■ EXERCISE AIM:
The data below is to be retyped exactly, line by line.

■ DATA SEGMENT:
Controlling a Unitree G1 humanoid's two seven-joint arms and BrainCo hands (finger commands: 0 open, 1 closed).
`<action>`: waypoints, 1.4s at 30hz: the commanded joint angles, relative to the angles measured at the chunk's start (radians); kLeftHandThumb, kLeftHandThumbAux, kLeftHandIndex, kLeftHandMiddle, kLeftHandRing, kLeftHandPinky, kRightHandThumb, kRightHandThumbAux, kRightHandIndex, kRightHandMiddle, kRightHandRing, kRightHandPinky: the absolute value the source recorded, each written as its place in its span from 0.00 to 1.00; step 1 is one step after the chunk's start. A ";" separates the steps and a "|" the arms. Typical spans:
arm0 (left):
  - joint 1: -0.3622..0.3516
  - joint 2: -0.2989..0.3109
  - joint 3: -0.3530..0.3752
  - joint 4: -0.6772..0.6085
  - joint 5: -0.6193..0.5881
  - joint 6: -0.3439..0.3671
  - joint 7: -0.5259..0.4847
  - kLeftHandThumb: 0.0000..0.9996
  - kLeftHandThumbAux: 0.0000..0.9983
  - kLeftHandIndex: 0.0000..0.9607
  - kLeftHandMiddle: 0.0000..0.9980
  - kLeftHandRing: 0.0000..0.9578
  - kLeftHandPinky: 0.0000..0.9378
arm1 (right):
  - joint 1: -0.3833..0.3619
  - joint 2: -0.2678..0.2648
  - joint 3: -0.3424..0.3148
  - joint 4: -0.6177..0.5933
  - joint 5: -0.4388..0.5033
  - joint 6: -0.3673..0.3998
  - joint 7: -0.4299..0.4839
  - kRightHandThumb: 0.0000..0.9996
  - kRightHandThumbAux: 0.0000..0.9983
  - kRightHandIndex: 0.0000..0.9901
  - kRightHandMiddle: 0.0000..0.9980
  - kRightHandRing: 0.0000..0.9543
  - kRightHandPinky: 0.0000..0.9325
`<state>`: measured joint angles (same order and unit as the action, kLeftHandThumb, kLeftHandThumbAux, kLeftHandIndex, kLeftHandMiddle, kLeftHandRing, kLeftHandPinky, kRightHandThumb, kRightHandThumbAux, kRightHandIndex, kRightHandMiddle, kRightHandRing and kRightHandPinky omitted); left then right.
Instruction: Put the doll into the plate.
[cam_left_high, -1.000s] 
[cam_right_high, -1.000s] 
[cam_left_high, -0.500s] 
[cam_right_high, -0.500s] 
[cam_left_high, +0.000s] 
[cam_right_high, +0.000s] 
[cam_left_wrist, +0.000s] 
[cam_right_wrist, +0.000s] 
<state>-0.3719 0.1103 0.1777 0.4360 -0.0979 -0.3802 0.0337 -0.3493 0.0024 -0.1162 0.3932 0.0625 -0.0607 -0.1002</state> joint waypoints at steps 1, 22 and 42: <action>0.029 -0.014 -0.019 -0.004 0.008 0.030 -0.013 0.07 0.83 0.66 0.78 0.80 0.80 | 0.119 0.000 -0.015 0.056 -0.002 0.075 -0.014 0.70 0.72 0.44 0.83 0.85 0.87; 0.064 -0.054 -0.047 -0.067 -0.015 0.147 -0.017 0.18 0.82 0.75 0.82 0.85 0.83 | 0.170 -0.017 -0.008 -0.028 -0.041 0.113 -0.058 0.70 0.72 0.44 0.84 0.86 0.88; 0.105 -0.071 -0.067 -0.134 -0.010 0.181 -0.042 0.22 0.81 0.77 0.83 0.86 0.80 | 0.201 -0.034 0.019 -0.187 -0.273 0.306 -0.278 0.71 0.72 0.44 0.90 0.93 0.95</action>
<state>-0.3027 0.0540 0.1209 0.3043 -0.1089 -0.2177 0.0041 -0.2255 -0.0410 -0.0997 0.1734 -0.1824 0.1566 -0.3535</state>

■ FINAL ANSWER:
Controlling a Unitree G1 humanoid's two seven-joint arms and BrainCo hands (finger commands: 0 open, 1 closed).
`<action>`: waypoints, 1.4s at 30hz: the commanded joint angles, relative to the angles measured at the chunk's start (radians); kLeftHandThumb, kLeftHandThumbAux, kLeftHandIndex, kLeftHandMiddle, kLeftHandRing, kLeftHandPinky, kRightHandThumb, kRightHandThumbAux, kRightHandIndex, kRightHandMiddle, kRightHandRing, kRightHandPinky: the absolute value the source recorded, each written as its place in its span from 0.00 to 1.00; step 1 is one step after the chunk's start. A ";" separates the steps and a "|" the arms. Typical spans:
arm0 (left):
  - joint 1: -0.3622..0.3516
  - joint 2: -0.2989..0.3109
  - joint 3: -0.3530..0.3752
  - joint 4: -0.6772..0.6085
  - joint 5: -0.6193..0.5881
  - joint 6: -0.3439..0.3671
  - joint 7: -0.5259..0.4847
  - kLeftHandThumb: 0.0000..0.9996
  - kLeftHandThumbAux: 0.0000..0.9983
  - kLeftHandIndex: 0.0000..0.9607
  - kLeftHandMiddle: 0.0000..0.9980
  - kLeftHandRing: 0.0000..0.9578
  - kLeftHandPinky: 0.0000..0.9378
arm1 (right):
  - joint 1: -0.3833..0.3619
  - joint 2: -0.2678..0.2648
  - joint 3: -0.3424..0.3148
  - joint 4: -0.6177..0.5933
  - joint 5: -0.4388..0.5033
  - joint 6: -0.3673..0.3998
  - joint 7: -0.4299..0.4839
  - kRightHandThumb: 0.0000..0.9996
  - kRightHandThumbAux: 0.0000..0.9983
  - kRightHandIndex: 0.0000..0.9901
  - kRightHandMiddle: 0.0000..0.9980
  - kRightHandRing: 0.0000..0.9543
  - kRightHandPinky: 0.0000..0.9325
`<state>`: measured joint angles (same order and unit as the action, kLeftHandThumb, kLeftHandThumbAux, kLeftHandIndex, kLeftHandMiddle, kLeftHandRing, kLeftHandPinky, kRightHandThumb, kRightHandThumbAux, kRightHandIndex, kRightHandMiddle, kRightHandRing and kRightHandPinky omitted); left then right.
Instruction: Put the doll into the plate.
[cam_left_high, -1.000s] 
[cam_right_high, -1.000s] 
[cam_left_high, -0.500s] 
[cam_right_high, -0.500s] 
[cam_left_high, +0.000s] 
[cam_right_high, +0.000s] 
[cam_left_wrist, +0.000s] 
[cam_right_wrist, +0.000s] 
<state>-0.3719 0.1103 0.1777 0.4360 -0.0979 -0.3802 0.0337 -0.3493 0.0024 -0.1162 0.3932 0.0625 -0.0607 -0.1002</state> joint waypoints at steps 1, 22 and 42: <action>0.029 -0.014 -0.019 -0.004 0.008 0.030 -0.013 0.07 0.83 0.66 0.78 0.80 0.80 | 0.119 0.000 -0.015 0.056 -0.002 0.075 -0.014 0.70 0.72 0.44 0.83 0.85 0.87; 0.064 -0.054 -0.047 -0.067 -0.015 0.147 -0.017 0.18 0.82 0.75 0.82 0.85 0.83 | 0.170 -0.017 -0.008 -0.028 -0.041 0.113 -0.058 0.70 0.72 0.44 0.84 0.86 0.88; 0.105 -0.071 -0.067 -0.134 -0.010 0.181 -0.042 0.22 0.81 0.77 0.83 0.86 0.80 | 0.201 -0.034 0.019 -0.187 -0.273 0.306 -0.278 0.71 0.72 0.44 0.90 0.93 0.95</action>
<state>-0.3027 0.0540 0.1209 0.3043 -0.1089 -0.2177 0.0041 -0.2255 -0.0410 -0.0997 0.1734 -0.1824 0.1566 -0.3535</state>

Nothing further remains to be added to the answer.